What is required =
Stopping at the line that holds "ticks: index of", repeat the lines below exactly, starting from the very first and including that final line.

· · · · · · ·

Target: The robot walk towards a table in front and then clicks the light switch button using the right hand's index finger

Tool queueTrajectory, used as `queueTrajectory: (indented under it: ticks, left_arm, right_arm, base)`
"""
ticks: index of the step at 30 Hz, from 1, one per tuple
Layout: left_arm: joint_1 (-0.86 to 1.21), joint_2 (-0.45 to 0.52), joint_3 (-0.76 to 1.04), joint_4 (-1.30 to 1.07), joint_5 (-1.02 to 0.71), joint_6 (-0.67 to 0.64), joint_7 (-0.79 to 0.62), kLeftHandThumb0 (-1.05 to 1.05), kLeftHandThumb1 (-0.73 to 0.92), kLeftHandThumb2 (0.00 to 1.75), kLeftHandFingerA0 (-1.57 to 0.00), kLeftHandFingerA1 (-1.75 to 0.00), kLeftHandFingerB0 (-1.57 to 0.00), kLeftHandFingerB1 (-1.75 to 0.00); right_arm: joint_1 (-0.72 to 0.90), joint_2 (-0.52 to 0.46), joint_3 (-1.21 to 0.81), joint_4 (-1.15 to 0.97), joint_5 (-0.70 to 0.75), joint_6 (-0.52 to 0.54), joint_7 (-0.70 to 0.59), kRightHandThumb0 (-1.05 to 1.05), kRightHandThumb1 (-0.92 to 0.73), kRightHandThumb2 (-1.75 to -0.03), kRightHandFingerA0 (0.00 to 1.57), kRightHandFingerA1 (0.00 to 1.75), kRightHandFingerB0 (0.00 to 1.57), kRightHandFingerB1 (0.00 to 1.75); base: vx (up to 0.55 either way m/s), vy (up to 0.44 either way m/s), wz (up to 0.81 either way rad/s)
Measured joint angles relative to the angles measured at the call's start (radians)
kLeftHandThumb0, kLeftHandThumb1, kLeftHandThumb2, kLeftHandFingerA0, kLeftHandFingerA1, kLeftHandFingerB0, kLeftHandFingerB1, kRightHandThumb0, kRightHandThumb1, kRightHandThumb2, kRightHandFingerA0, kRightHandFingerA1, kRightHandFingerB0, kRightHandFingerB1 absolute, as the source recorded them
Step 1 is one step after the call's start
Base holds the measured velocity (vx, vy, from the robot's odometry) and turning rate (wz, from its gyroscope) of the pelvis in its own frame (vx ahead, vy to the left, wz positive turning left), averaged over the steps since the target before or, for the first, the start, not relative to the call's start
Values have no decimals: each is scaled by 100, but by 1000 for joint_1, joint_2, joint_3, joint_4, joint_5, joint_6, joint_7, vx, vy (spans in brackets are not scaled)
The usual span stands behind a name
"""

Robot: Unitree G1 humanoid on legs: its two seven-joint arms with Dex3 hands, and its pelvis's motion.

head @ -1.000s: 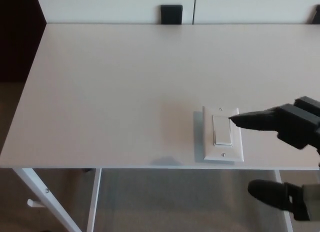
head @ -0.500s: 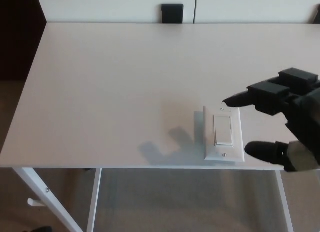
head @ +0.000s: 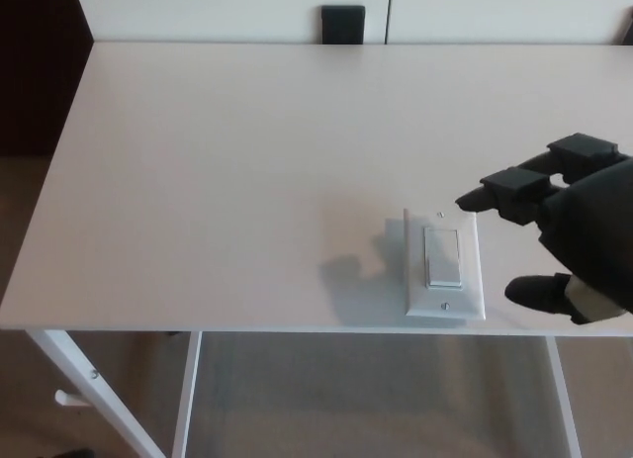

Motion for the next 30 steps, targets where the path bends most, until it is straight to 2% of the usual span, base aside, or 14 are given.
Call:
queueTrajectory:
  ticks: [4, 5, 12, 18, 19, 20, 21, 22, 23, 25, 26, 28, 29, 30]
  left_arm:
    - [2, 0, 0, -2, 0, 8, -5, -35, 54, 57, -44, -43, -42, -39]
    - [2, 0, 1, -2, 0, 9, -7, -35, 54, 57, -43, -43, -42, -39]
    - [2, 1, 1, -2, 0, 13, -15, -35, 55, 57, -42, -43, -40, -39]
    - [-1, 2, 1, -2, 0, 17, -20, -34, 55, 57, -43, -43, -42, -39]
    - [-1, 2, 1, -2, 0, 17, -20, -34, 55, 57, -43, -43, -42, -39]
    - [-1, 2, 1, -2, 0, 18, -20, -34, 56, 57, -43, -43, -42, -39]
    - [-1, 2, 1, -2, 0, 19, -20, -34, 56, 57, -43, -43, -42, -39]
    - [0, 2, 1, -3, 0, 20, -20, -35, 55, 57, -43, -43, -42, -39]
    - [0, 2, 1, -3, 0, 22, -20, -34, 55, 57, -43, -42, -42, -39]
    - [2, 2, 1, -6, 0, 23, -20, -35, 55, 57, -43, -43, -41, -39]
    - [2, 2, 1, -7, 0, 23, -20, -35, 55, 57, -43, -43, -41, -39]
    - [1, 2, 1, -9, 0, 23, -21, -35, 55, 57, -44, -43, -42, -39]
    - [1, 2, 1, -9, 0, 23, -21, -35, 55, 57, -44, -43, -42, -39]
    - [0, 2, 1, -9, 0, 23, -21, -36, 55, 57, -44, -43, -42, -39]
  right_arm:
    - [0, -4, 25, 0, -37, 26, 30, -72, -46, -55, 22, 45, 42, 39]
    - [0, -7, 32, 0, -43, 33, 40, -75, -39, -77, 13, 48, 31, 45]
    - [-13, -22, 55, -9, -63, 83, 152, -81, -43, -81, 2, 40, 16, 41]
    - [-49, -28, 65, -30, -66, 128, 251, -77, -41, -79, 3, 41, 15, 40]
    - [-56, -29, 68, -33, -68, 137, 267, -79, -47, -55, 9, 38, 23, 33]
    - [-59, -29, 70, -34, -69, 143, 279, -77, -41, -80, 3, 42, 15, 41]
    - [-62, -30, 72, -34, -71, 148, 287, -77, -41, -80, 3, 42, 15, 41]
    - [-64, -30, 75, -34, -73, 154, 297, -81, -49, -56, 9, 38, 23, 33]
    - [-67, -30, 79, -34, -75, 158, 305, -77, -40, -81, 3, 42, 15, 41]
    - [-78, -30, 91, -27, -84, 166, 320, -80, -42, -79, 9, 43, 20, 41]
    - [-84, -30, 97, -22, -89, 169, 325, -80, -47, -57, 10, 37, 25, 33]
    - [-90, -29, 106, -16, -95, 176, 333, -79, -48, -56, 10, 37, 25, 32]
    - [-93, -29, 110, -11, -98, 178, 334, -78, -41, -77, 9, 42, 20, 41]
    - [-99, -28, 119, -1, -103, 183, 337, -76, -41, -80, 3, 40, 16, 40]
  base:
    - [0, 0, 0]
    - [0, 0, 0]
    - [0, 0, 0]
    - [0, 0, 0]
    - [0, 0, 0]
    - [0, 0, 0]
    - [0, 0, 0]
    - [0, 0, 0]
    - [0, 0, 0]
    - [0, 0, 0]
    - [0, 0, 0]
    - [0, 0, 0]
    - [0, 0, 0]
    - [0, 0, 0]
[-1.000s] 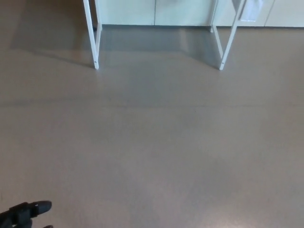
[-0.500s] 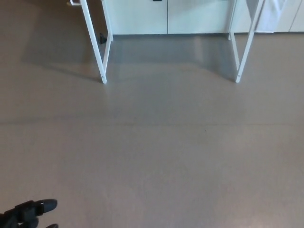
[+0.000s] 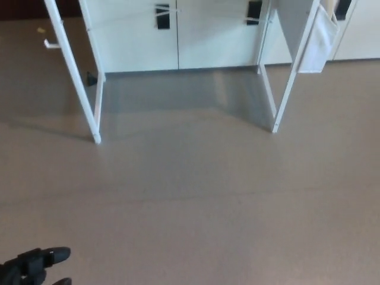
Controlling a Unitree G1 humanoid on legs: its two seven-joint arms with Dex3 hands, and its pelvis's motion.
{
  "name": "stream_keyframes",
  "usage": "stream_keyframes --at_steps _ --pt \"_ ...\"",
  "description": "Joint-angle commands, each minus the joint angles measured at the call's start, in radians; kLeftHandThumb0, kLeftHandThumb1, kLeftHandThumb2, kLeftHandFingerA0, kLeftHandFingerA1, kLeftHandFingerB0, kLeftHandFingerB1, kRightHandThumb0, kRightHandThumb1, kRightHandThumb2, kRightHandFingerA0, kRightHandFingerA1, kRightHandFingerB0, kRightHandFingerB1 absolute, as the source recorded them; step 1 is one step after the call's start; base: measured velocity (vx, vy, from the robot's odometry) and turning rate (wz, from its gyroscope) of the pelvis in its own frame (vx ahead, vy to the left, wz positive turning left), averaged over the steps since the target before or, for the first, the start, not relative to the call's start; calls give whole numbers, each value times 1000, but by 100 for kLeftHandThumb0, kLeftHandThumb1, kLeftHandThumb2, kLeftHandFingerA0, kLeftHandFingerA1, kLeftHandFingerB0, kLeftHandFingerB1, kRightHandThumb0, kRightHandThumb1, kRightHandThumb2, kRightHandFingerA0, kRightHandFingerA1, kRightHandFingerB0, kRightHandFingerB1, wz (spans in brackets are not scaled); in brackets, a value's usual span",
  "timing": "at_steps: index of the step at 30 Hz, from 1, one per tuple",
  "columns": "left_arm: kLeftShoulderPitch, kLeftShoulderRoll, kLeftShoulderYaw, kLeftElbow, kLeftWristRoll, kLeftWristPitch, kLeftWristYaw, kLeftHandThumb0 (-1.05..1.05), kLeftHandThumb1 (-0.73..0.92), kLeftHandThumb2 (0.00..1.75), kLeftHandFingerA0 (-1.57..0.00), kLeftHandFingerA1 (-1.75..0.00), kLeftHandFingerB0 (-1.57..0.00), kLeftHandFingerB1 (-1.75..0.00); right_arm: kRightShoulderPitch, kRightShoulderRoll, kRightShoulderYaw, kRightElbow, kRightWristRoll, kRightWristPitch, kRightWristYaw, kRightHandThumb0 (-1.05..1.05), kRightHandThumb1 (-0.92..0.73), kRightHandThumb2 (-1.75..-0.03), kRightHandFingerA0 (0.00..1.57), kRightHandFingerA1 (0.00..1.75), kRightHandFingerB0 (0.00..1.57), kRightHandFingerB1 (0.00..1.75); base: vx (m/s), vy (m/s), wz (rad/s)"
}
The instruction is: The robot walk up to a desk on which a bottle is kept on the left hand side and a container is kept on the right hand side. The robot uses its left hand to pick up the bottle and places it in the container.
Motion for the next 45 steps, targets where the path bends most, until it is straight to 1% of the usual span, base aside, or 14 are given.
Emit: stream_keyframes --at_steps 1,2,7,9,12,15,22,23,25,26,32,38,39,45 --pt "29 6 8 22 -10 35 -6 -28 60 58 -55 -44 -46 -40 51 5 -13 21 17 -32 5 -58 -62 -59 65 53 46 43 411 -27 12" --pt "31 11 7 48 -1 33 -2 -29 60 57 -56 -43 -45 -40 76 7 -13 30 14 -46 5 -61 -47 -87 58 63 40 54 430 -69 17" --pt "17 41 2 127 19 39 -1 -35 58 57 -48 -44 -42 -40 105 19 -15 78 4 -95 -19 -56 -49 -88 60 65 40 54 405 -97 17" --pt "11 52 5 162 17 24 -9 -36 58 56 -43 -42 -41 -40 102 19 -16 129 2 -131 -11 -60 -62 -59 66 51 47 39 522 -65 53" --pt "-4 73 16 202 4 15 -29 -41 56 73 -33 -48 -32 -47 92 27 -23 203 7 -193 -13 -60 -47 -86 60 63 42 54 503 -56 4" --pt "-35 85 46 257 -15 36 -16 -41 56 73 -34 -48 -32 -48 105 36 -23 186 15 -179 -16 -54 -62 -59 68 51 46 41 325 -67 -10" --pt "-74 95 68 328 -11 25 -14 -37 62 57 -40 -45 -37 -44 114 62 -43 165 38 -182 -16 -49 -61 -58 69 56 51 45 239 80 -17" --pt "-74 96 67 323 -9 34 -10 -36 63 58 -40 -45 -36 -45 102 56 -41 200 26 -200 -22 -55 -47 -85 65 66 46 57 279 115 99" --pt "-74 98 64 316 -5 48 -8 -36 64 58 -38 -45 -35 -45 86 47 -37 243 6 -218 -33 -56 -47 -86 66 66 46 57 290 271 -11" --pt "-72 100 66 311 -5 52 -6 -37 64 58 -41 -46 -37 -46 83 45 -33 253 3 -221 -29 -55 -61 -59 70 54 49 43 286 257 -9" --pt "-42 116 101 299 -40 67 -44 -41 61 78 -33 -52 -31 -51 107 52 -29 232 4 -242 -29 -51 -63 -59 67 56 48 44 149 27 7" --pt "69 122 222 174 -159 153 -112 -32 68 60 -36 -48 -32 -48 112 55 -29 214 5 -215 -42 -49 -62 -59 69 57 50 45 115 -144 -1" --pt "81 121 236 164 -167 163 -112 -30 46 90 -31 -59 -25 -57 113 57 -30 213 6 -213 -44 -49 -62 -59 69 57 51 45 137 -217 13" --pt "134 128 270 154 -174 153 -155 -30 47 91 -34 -59 -24 -55 85 54 -26 292 -1 -248 -51 -51 -62 -59 68 54 49 43 146 -135 -2"
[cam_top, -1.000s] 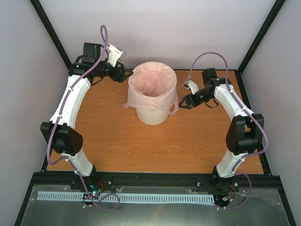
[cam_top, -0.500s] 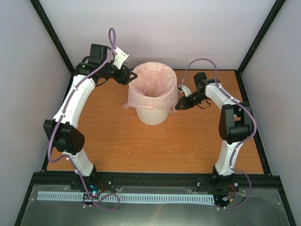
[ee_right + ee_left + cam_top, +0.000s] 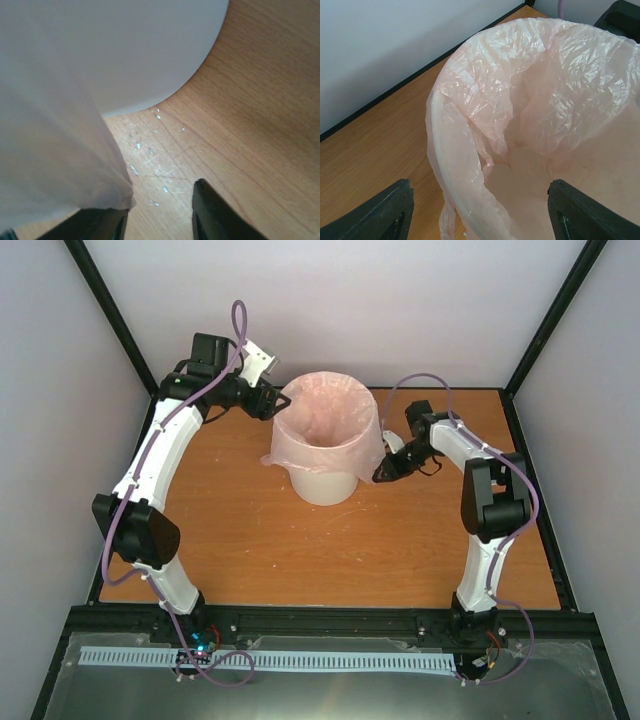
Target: Put the trash bags into the trash bin
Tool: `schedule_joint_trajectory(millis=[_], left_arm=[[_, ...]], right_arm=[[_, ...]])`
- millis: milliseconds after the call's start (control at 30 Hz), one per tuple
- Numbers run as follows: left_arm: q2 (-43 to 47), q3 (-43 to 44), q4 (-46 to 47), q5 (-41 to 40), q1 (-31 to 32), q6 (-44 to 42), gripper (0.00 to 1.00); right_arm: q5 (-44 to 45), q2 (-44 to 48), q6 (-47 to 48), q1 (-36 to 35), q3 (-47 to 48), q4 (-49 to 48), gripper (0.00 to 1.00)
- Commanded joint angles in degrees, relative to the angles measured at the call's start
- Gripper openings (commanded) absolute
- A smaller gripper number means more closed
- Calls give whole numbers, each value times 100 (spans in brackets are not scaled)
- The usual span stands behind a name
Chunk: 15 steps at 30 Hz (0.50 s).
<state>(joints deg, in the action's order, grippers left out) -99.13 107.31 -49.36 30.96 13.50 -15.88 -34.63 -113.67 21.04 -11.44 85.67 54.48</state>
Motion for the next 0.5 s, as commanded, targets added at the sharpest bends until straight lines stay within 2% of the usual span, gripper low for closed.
schedule_joint_trajectory(millis=[0,133,300,467], left_arm=[[112,307,-15,-100,-5,-97,74],[210,437,-8,-334,-13,-48,75],[92,811,-137,-535,-14,144,79],[-193,867,-137,-631,-22,307,80]], right_arm=[[237,467,175,-37,342,168,42],[412,1037,448,-27,401,399,54],[396,1549,666,189,509,670,56],[18,1349,263,668,1228,511,55]])
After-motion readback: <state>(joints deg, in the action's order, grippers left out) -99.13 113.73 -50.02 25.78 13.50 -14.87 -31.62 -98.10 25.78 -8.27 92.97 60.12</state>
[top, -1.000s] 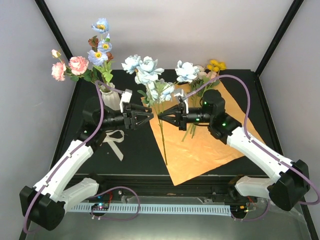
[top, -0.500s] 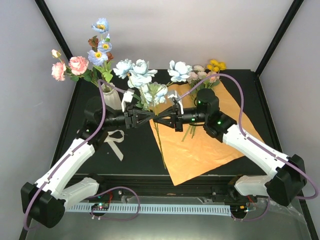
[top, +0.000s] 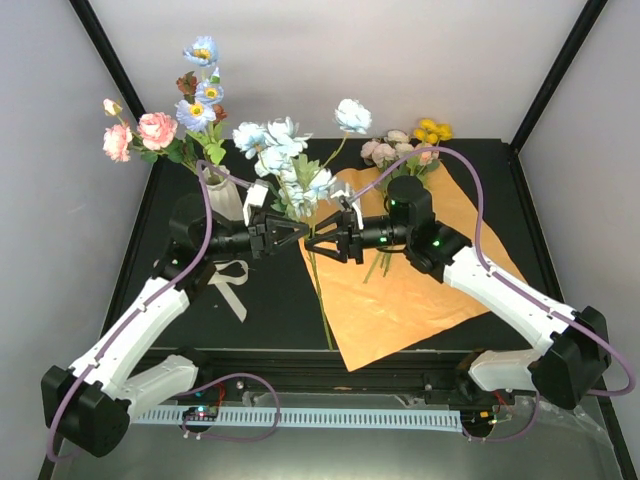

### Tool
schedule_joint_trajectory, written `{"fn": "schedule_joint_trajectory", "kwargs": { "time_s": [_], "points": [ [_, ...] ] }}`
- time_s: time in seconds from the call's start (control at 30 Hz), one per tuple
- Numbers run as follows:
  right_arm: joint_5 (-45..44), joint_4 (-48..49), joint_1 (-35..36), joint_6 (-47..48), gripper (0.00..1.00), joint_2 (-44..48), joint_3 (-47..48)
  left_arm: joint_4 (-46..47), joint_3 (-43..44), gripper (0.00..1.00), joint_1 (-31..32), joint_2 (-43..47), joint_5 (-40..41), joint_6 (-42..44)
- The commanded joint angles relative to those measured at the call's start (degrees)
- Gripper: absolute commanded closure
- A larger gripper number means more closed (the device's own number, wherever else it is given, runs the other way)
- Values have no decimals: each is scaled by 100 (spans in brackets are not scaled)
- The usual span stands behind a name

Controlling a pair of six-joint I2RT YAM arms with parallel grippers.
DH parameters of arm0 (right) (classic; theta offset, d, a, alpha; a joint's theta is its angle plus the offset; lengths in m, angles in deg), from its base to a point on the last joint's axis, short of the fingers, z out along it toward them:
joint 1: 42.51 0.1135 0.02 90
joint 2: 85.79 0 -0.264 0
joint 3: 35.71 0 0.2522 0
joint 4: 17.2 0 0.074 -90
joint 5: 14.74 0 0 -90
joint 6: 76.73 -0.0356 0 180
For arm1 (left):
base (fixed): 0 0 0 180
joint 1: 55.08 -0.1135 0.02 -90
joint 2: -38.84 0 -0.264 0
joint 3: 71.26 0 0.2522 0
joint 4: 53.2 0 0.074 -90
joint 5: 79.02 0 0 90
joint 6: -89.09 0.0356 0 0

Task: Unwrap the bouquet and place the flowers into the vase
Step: Insert the fake flower into the vase.

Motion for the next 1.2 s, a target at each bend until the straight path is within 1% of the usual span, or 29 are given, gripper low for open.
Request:
{"fn": "schedule_joint_trajectory", "kwargs": {
  "time_s": [0.0,0.07,0.17,0.27,0.33,0.4,0.43,0.47,0.63,0.77,0.83,0.93,1.17],
  "points": [
    [-522,-380,43,365,52,159,72,-686,220,99,20,184,384,703],
    [-744,-529,43,481,37,217,80,-940,255,99,20,288,636,948],
    [-917,-726,43,588,21,319,111,-1069,233,98,11,455,1060,1128],
    [-1241,-878,42,658,1,478,95,-1338,285,98,-7,643,1521,1388],
    [-1712,-1056,32,650,0,589,121,-1598,337,98,-7,805,1917,1679],
    [-2082,-1259,36,641,0,700,153,-1930,382,98,-9,1043,2603,1908],
    [-2202,-1303,36,614,0,753,155,-2103,384,98,-10,1169,3098,1945],
    [-2306,-1320,35,595,0,819,141,-2221,354,99,-7,1280,3499,1988],
    [-2690,-1286,29,602,0,1129,-63,-2424,447,98,-9,1762,4820,2458],
    [-2911,-1405,34,640,0,1224,-102,-2647,760,98,-8,1907,5846,3169],
    [-2940,-1421,31,632,0,1278,-137,-2577,855,98,-8,1955,6346,3489],
    [-3003,-1396,34,625,0,1368,-198,-2301,979,98,-7,1979,6877,3912],
    [-3063,-1359,32,654,0,1546,-298,-1068,1123,98,-7,1888,7892,4893]
  ]
}}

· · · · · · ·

Result =
Target: The robot walk towards a table in front and then clicks the light switch button using the right hand's index finger

Tool queueTrajectory, used as `queueTrajectory: (indented under it: ticks, left_arm, right_arm, base)`
"""
ticks: index of the step at 30 Hz, from 1, one per tuple

Nothing else is needed to complete the exercise.